For the data below, give the number of lines that include the word "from" and nothing else.

Data entries -
———

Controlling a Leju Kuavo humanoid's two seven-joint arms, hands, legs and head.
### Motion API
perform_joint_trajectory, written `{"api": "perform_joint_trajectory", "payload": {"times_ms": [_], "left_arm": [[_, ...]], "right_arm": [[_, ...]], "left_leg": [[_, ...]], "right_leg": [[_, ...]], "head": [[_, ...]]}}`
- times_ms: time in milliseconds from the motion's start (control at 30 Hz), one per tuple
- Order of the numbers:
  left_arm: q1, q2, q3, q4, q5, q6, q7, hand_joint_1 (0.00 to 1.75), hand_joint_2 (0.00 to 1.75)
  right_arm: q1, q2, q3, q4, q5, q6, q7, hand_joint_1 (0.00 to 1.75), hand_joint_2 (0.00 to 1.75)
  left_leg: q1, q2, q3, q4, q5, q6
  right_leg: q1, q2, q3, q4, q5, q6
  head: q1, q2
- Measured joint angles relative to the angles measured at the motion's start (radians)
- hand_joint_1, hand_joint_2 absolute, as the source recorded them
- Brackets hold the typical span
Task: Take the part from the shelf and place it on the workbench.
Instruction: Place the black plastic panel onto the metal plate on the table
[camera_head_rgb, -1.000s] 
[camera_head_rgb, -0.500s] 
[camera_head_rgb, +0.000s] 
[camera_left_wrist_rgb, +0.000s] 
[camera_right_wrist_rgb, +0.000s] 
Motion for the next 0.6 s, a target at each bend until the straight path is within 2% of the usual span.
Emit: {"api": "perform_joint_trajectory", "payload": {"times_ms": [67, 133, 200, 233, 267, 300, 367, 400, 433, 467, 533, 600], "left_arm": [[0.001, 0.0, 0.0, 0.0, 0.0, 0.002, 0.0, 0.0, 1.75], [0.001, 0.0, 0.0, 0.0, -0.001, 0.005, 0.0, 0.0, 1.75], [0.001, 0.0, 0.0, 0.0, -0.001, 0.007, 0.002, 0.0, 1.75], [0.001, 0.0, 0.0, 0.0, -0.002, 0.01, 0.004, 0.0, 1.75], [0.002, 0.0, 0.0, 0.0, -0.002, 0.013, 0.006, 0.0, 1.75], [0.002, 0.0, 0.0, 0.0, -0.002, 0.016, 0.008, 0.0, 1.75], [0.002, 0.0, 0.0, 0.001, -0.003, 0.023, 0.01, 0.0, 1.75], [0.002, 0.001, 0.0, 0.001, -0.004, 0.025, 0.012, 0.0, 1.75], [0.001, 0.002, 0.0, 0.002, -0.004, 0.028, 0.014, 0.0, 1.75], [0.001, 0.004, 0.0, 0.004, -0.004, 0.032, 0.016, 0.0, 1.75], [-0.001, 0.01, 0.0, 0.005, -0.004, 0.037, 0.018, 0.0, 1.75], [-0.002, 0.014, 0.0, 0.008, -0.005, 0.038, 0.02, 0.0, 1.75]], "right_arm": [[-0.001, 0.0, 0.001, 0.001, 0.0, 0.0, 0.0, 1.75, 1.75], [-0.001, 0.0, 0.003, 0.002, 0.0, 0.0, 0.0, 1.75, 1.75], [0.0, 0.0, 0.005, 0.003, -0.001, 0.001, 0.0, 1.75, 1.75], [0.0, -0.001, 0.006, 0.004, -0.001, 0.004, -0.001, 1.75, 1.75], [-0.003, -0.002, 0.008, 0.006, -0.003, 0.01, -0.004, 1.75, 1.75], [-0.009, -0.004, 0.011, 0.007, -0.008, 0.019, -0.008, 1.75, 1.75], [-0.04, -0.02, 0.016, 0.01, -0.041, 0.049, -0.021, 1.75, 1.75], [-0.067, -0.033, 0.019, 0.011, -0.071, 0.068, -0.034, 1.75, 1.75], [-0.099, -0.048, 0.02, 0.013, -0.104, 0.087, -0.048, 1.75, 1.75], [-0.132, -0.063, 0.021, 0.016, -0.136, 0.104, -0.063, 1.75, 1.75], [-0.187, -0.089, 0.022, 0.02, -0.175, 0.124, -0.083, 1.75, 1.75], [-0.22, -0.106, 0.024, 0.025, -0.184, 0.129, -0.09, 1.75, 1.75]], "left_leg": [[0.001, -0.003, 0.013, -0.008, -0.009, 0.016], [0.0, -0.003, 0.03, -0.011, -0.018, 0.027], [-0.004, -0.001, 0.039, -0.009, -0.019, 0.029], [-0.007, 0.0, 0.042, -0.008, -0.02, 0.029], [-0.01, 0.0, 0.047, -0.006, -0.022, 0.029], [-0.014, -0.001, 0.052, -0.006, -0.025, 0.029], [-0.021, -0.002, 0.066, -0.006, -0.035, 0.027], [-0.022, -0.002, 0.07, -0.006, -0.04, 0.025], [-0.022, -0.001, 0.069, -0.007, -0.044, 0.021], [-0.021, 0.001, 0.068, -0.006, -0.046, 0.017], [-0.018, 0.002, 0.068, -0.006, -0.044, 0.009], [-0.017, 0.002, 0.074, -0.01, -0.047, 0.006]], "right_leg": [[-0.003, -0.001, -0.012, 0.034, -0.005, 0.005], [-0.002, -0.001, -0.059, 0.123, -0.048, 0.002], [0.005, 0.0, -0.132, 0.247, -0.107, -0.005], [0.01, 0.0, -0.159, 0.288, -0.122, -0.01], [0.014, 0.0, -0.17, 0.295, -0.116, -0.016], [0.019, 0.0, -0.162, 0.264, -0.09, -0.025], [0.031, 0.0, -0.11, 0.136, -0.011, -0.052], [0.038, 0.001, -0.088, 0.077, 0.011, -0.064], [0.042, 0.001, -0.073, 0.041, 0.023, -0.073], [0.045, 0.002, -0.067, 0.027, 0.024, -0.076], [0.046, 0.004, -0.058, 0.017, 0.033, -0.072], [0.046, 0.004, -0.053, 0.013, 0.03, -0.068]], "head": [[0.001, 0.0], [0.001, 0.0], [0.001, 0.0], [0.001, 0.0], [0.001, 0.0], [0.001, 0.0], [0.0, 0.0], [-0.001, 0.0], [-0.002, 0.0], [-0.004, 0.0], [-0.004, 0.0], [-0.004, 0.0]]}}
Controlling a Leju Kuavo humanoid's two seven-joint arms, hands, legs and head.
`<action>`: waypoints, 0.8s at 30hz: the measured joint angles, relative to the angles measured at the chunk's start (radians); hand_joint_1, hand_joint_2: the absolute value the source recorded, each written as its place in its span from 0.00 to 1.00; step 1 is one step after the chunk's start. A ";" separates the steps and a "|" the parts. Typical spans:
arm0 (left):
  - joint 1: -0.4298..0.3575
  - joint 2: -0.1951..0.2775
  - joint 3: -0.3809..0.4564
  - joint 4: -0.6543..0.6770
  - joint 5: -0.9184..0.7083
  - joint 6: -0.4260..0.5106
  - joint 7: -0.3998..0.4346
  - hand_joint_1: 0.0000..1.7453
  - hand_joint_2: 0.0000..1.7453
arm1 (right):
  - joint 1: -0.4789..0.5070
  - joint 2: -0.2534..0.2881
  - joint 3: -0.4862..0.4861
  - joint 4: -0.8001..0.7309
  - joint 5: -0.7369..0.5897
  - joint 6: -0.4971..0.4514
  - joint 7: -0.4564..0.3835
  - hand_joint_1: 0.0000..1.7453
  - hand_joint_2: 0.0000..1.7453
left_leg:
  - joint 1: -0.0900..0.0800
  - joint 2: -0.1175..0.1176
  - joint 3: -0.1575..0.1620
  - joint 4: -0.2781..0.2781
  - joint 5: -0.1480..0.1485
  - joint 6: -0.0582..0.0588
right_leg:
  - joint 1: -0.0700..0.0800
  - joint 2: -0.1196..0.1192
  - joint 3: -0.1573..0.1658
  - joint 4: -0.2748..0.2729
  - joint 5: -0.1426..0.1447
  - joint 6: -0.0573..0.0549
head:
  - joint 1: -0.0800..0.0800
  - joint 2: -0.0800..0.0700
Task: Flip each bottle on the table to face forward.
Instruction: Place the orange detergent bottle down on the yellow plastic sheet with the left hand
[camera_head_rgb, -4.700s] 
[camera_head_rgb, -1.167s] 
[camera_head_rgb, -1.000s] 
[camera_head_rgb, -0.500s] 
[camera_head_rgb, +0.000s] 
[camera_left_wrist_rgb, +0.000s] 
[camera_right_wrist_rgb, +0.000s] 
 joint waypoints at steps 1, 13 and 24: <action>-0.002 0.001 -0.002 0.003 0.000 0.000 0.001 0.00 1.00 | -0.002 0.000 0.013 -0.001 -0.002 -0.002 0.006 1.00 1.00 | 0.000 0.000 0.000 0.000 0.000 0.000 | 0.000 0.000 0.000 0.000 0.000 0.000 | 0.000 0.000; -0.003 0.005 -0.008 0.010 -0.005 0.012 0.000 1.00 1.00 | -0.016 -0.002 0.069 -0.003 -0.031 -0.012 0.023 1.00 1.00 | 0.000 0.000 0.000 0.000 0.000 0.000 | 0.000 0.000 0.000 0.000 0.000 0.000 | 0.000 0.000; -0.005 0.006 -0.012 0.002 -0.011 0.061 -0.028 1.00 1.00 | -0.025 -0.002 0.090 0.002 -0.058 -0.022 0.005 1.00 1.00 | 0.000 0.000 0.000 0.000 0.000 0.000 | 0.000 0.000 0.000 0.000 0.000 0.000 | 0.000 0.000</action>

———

The answer - 3